======== INFORMATION PROVIDED ========
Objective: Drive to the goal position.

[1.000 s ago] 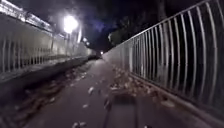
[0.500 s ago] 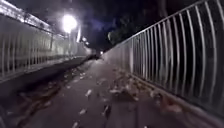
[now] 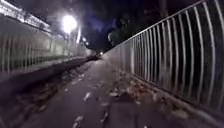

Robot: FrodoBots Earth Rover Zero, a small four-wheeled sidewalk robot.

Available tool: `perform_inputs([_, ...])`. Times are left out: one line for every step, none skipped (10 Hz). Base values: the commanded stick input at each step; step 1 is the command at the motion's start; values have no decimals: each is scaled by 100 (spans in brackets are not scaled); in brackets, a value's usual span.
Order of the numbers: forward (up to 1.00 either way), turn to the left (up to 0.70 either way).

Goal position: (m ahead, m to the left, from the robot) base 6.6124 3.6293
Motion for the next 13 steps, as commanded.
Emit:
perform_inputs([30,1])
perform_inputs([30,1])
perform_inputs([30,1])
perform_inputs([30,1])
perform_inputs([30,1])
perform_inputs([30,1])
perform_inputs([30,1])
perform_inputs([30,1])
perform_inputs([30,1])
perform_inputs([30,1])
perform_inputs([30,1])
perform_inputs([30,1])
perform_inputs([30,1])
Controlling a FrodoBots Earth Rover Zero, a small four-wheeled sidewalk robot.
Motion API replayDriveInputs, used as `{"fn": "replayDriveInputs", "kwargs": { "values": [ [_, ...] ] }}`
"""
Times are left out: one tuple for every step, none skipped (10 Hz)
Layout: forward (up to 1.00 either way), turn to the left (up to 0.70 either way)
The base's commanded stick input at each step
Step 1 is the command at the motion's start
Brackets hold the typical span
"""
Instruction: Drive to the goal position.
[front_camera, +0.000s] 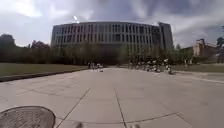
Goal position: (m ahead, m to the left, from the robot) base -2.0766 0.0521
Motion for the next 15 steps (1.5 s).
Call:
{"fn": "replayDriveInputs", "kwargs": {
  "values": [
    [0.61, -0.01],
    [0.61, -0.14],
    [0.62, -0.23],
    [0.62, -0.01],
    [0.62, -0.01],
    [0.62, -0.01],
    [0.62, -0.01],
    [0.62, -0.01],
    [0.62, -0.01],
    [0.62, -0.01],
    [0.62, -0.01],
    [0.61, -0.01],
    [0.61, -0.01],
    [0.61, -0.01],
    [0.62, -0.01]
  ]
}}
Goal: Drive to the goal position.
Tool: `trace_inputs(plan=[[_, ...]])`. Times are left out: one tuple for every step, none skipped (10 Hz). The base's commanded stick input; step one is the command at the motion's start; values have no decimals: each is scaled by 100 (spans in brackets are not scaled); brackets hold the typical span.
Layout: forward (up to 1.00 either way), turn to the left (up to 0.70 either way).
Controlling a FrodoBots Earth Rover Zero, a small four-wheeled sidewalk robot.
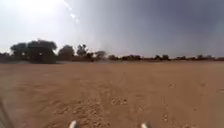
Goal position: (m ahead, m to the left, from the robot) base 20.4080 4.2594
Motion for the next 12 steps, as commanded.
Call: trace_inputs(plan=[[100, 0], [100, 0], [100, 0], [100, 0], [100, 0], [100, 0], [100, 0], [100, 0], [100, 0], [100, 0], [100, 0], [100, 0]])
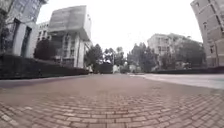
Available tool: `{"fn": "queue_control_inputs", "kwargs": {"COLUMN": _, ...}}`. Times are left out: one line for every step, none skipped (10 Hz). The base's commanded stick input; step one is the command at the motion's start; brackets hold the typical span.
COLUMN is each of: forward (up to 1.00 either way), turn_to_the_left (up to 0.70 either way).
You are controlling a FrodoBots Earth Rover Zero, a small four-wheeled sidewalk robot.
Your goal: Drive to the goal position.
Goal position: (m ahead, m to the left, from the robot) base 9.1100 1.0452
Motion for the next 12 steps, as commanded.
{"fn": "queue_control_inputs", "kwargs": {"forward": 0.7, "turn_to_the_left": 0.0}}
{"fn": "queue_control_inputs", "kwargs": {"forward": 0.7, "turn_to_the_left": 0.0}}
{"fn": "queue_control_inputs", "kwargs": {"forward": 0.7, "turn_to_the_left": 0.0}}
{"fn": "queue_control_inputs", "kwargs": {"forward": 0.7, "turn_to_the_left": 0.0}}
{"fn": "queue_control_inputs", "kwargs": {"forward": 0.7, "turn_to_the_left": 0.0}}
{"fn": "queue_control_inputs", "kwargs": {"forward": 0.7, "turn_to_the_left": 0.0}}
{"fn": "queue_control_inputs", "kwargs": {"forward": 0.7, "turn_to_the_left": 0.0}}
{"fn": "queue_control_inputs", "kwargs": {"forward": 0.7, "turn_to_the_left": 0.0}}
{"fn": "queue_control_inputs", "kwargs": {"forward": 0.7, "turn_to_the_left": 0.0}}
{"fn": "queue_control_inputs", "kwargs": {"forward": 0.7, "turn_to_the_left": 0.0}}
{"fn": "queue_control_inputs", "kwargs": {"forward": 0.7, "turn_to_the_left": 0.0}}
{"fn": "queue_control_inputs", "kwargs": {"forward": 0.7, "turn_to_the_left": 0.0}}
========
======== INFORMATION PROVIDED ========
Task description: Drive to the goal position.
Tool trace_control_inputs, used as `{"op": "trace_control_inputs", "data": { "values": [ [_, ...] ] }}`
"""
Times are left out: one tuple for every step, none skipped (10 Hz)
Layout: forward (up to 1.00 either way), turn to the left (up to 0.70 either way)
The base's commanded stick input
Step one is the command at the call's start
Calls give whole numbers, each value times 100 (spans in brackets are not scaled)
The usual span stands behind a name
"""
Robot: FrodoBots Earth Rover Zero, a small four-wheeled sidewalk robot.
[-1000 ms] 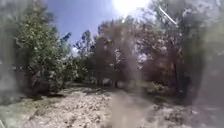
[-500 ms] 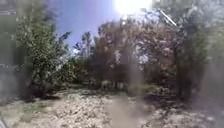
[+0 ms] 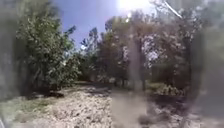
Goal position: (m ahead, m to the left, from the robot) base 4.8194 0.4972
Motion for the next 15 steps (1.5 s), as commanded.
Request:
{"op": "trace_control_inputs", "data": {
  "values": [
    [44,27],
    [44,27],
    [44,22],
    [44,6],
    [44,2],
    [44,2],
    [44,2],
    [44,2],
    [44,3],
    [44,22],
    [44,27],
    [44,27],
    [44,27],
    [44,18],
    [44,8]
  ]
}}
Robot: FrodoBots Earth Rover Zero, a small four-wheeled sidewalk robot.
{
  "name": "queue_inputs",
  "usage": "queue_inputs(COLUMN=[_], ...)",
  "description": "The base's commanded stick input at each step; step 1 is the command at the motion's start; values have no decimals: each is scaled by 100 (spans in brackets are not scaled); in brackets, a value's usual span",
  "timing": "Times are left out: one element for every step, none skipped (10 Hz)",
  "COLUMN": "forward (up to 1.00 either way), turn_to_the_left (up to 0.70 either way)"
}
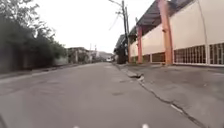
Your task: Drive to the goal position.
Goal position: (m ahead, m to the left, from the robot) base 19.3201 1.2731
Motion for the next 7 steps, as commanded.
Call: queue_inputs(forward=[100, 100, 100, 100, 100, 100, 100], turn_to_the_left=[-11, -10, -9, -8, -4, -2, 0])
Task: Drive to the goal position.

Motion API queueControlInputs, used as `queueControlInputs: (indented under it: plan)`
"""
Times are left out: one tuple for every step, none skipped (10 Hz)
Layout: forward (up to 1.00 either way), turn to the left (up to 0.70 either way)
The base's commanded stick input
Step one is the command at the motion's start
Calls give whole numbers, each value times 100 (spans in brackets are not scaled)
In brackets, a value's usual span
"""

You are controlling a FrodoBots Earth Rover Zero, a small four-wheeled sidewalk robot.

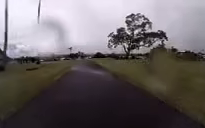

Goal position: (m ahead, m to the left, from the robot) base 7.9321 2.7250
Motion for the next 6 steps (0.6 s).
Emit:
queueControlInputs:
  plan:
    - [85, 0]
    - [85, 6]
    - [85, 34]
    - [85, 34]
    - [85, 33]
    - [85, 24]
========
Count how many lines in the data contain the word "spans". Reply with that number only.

**WRITTEN SOLUTION:**
5